**WHAT IS NEEDED**
Please transcribe the data below in full. Omit any picture you find in it.

┄┄┄┄┄┄┄┄┄┄┄┄┄┄┄┄┄┄┄┄

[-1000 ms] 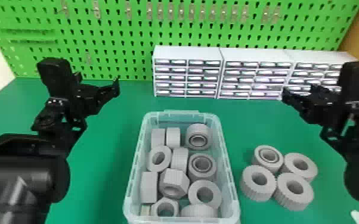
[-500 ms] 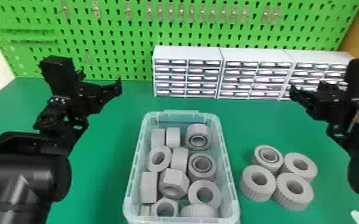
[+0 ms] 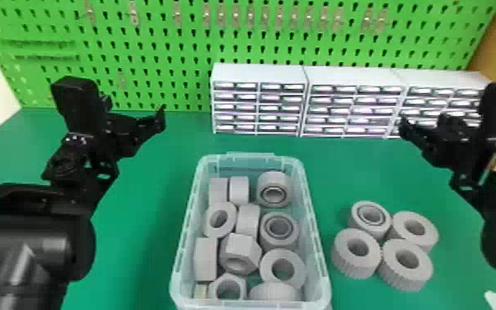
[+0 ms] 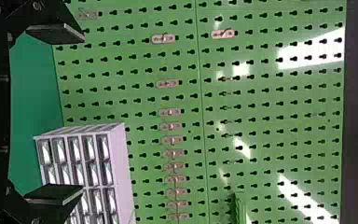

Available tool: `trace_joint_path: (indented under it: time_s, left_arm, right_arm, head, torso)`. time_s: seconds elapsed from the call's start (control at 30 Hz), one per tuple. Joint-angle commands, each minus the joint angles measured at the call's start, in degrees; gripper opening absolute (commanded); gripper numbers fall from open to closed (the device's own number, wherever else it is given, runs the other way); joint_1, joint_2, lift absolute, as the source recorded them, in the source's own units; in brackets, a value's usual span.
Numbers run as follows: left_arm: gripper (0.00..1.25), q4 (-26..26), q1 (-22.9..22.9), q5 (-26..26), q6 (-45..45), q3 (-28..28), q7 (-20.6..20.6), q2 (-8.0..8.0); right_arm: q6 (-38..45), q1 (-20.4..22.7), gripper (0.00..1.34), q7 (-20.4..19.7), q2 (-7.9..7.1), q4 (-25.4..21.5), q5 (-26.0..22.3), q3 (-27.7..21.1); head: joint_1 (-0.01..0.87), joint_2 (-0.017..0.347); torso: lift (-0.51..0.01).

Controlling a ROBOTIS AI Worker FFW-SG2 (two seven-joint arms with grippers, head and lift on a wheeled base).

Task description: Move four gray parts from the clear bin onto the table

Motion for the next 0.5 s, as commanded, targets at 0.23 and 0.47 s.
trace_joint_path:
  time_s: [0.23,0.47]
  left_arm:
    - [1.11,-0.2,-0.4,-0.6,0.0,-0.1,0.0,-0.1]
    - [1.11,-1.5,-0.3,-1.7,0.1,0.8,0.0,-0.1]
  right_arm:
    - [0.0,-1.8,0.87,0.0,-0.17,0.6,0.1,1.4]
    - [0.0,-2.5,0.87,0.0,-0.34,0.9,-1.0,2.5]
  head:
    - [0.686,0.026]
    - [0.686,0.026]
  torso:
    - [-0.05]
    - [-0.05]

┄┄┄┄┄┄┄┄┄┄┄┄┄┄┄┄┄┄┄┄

**SOLVED EXERCISE**
[-1000 ms] 
[-500 ms] 
[+0 ms] 
[+0 ms] 

Available tool: `trace_joint_path: (indented under it: time_s, left_arm, right_arm, head, torso)`. time_s: seconds elapsed from the call's start (control at 30 Hz), one per tuple. Joint-angle commands, each minus the joint angles measured at the call's start, in degrees; gripper opening absolute (commanded); gripper numbers fall from open to closed (the device's own number, wherever else it is given, runs the other way); joint_1, joint_2, lift absolute, as the source recorded them, in the source's own units; in brackets, a value's usual span.
Numbers run as follows: left_arm: gripper (0.00..1.25), q4 (-26..26), q1 (-22.9..22.9), q5 (-26..26), q6 (-45..45), q3 (-28..28), q7 (-20.6..20.6), q2 (-8.0..8.0); right_arm: q6 (-38..45), q1 (-20.4..22.7), gripper (0.00..1.34), q7 (-20.4..19.7), q2 (-7.9..7.1), q4 (-25.4..21.5), q5 (-26.0..22.3), q3 (-27.7..21.1); head: joint_1 (-0.01..0.87), joint_2 (-0.017..0.347); torso: lift (-0.51..0.01).

Controlling a ROBOTIS AI Worker FFW-SG2 (two seven-joint arms with grippers, head and lift on a wheeled base).

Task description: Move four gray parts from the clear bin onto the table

Motion for the next 0.5 s, as commanded, targets at 0.23 and 0.47 s.
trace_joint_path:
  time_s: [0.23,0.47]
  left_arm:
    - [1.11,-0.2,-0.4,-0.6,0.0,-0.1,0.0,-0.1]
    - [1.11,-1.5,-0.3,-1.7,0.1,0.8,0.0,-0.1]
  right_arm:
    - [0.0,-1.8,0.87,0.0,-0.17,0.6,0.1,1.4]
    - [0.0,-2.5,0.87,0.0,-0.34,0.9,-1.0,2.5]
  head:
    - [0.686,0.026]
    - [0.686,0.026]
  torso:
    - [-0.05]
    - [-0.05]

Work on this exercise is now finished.